Cette évolution de certains enfants dans notre pays, privés de l’enseignement de l’école maternelle et du manque de cohérence chez les parents qui n’ont pas su choisir des préceptes éducatifs mariant harmonieusement la tradition et la modernité, risque de faire verser leur enfant dans les excès de la vie, au nom d’une certaine modernité incontrôlée.

Cette modernité, avec ses conséquences éducatives, n’a pas à être adoptée pour elle même, ni comme une opposition ou une condamnation de ce qui est ancien, mais comme une ouverture sur l’avenir vers le progrès. Elle gagnerait à maintenir des relations à la fois vivantes et critiques à l’égard de la tradition qu’elle intégrera au quotidien dans un remodelage général des attitudes individuelles et collectives.

C’est dans cette voie que vont s’opérer l’ouverture de notre société traditionnelle sur le monde moderne et s’engager l’éducation de nos enfants.

La société marocaine dite "en état de développement", se trouve placée dans une situation permanente d’interrogations sur elle même et de refonte de ses modes de pensée et d’existence. Des décalages importants existent entre les différents groupements qui la constituent au point qu’on peut constater dans le même foyer la cohabitation de mentalités les plus opposées, les unes appartenant au Moyen âge, les autres ouvertes vers le renouveau et le progrès. Contre le modernisme des uns se dresse le traditionnalisme des autres.

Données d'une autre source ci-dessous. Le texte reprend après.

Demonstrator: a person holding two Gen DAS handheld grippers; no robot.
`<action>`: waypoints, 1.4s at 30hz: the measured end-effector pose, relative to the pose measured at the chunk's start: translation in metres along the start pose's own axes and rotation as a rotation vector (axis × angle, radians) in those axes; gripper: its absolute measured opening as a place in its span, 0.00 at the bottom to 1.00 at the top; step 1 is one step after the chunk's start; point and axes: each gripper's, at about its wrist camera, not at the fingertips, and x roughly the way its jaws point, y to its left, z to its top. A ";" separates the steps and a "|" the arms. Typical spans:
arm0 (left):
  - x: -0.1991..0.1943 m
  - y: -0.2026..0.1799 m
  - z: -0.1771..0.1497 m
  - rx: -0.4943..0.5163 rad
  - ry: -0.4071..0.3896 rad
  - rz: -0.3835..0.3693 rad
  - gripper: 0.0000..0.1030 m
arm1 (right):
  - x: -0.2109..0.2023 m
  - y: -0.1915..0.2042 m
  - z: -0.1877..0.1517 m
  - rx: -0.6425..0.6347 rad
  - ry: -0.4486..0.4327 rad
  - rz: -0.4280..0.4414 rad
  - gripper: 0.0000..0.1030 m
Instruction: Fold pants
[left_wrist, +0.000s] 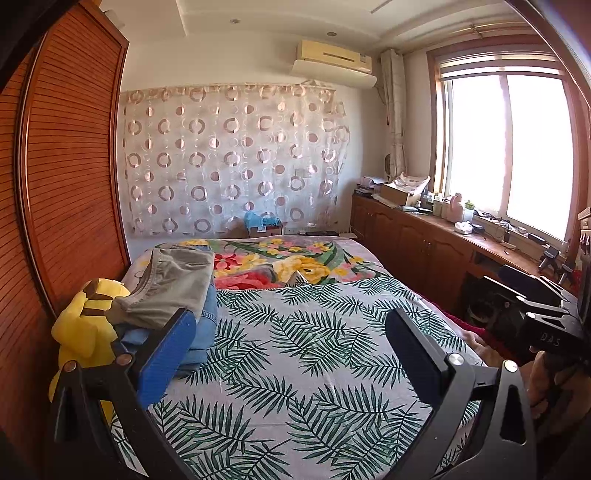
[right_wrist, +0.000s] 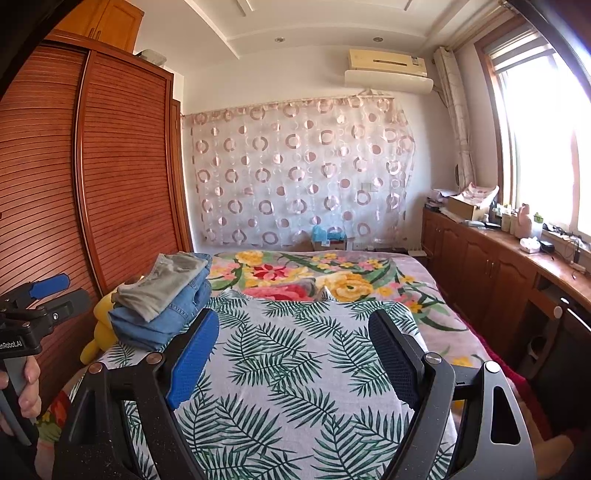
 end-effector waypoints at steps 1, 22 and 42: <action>0.000 0.000 0.000 0.000 -0.001 0.000 0.99 | 0.001 0.000 -0.001 0.001 0.001 -0.001 0.82; -0.002 0.001 -0.001 -0.006 -0.007 0.009 0.99 | 0.004 -0.001 -0.005 -0.004 -0.007 -0.004 0.82; -0.002 0.001 -0.001 -0.005 -0.009 0.010 0.99 | 0.004 0.001 -0.006 -0.007 -0.014 -0.007 0.82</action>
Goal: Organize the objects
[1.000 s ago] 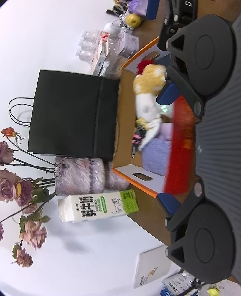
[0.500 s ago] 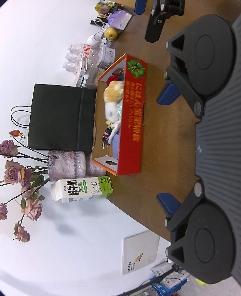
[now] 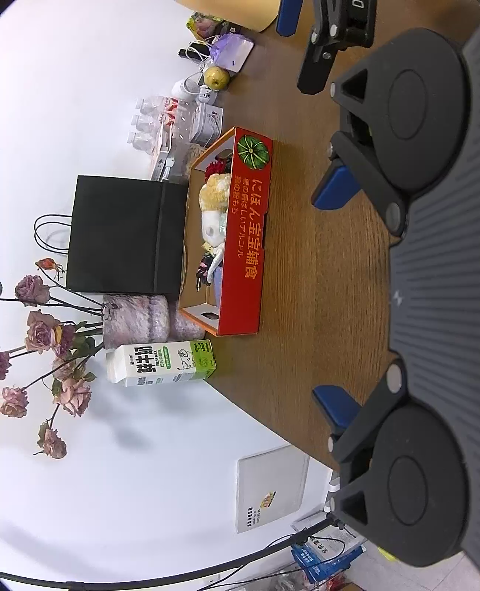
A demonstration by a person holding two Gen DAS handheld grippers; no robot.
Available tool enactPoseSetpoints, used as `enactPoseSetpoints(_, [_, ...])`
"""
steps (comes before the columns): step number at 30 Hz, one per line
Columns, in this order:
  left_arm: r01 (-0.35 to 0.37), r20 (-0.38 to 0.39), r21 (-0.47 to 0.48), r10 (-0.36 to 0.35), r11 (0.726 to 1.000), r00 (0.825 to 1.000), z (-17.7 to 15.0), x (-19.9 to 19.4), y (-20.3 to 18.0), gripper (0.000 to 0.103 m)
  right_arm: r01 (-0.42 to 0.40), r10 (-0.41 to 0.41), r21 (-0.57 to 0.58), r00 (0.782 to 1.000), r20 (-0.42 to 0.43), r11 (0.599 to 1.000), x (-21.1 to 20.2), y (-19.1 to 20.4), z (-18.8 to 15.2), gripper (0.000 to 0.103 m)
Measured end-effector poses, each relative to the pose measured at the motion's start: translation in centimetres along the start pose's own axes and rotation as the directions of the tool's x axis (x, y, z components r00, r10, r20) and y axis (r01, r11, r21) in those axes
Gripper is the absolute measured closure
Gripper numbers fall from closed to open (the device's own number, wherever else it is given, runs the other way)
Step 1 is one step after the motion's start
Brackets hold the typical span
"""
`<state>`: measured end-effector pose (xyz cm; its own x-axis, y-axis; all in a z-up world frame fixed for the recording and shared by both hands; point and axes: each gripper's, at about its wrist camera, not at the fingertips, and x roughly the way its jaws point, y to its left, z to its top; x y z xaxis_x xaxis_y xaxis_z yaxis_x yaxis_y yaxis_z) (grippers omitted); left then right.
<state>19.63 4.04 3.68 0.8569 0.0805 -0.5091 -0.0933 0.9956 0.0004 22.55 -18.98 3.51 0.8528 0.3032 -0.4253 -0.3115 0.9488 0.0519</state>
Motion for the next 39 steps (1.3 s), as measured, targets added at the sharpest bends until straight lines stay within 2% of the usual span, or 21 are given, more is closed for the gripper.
enactPoseSetpoints(39, [0.029,-0.016,0.017,-0.028,0.999,0.999,0.11,-0.18,-0.93,0.0,0.0,0.0,0.008,1.0,0.001,1.0,-0.15,-0.6,-0.31,0.0])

Ces influences contradictoires que chacun de nous ressent dans sa vie quotidienne ne laissent pas l’enfant indifférent. Il subit les oppositions qui en découlent, le laissant perdu, sans système de valeurs claires largement partagées par les membres de sa famille, par son entourage et par la collectivité.

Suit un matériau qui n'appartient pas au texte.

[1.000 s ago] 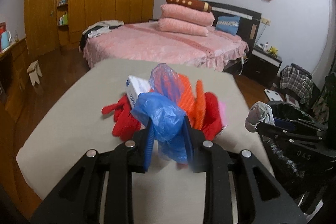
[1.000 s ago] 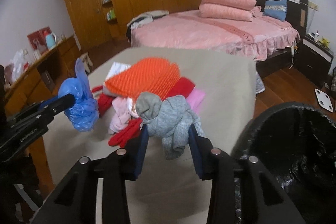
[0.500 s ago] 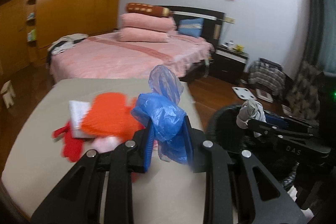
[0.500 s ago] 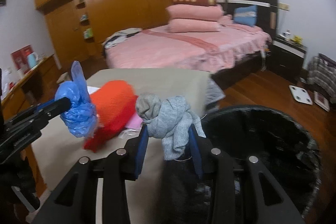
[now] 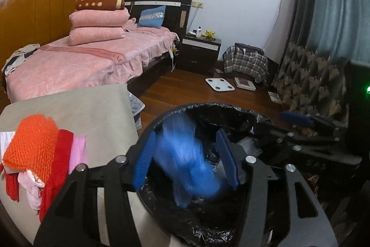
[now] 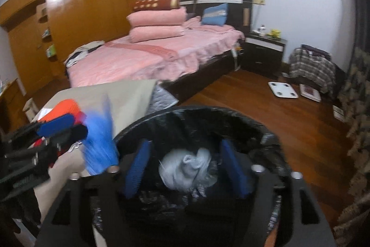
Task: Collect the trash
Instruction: 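Open both tools to drop the bag and sock into the bin, then grasp the light pink sock with the left tool while the right tool grasps the red glove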
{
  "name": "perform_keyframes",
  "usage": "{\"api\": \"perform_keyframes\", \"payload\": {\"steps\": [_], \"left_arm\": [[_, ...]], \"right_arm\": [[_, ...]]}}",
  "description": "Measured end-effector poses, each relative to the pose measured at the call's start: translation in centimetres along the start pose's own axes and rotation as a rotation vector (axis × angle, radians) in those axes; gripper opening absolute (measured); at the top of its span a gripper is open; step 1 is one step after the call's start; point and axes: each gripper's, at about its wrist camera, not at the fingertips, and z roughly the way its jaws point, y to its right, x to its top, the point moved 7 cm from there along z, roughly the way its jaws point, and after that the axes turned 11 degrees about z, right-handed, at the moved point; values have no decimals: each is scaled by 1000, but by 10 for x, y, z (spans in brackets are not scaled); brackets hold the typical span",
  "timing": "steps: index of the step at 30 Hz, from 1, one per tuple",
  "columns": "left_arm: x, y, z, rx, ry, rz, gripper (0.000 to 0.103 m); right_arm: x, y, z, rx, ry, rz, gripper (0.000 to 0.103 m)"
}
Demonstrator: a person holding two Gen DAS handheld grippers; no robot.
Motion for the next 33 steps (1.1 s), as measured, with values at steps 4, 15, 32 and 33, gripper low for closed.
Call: {"api": "perform_keyframes", "payload": {"steps": [4,15,32,33], "left_arm": [[-13,-18,-9,58,-11,-16,66],[-56,-136,-92,398,-14,-137,82],[-122,-222,-107,526,-136,-251,70],[-126,-223,-102,520,-147,-257,69]], "right_arm": [[0,-1,-1,-3,23,-12,93],[-23,-103,22,182,-28,-77,97],[-79,-227,81,291,-137,-203,78],[-81,-229,83,290,-143,-212,76]]}}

L’accession à la culture, même limitée au niveau des études primaires, de la masse marocaine, n’est pas équitablement partagée. Une très forte proportion des parents est encore inculte et analphabète alors que certains de leurs enfants terminent leurs études primaires ou secondaires, voire universitaires. Ainsi dans la majorité des familles, l’enfant atteint un niveau culturel bien supérieur à celui des parents et en tire parfois une sorte de supériorité intellectuelle, d’orgueil et d’autorité.

Aux parents attachés à leurs traditions, à leurs croyances, à leurs coutumes, il arrive que l’enfant s’oppose par ses connaissances plus positives, plus scientifiques. Par réaction il risque de se lancer dans tous les excès de la vie moderne dont il ne sait pas encore distinguer le bon du mauvais.

Alors que faire ?

Le bon sens dicte une attitude de clairvoyance de votre part, une cohérence dans les valeurs que vous lui communiquez quotidiennement à propos de toute chose, une persévérance dans les idées transmises que vous pouvez clarifier en vous avant de les lui expliquer et non pas les imposer avec autorité en faisant valoir votre pouvoir de père ou de mère. Le dialogue reste la meilleure attitude de persuasion et d’épanouissement.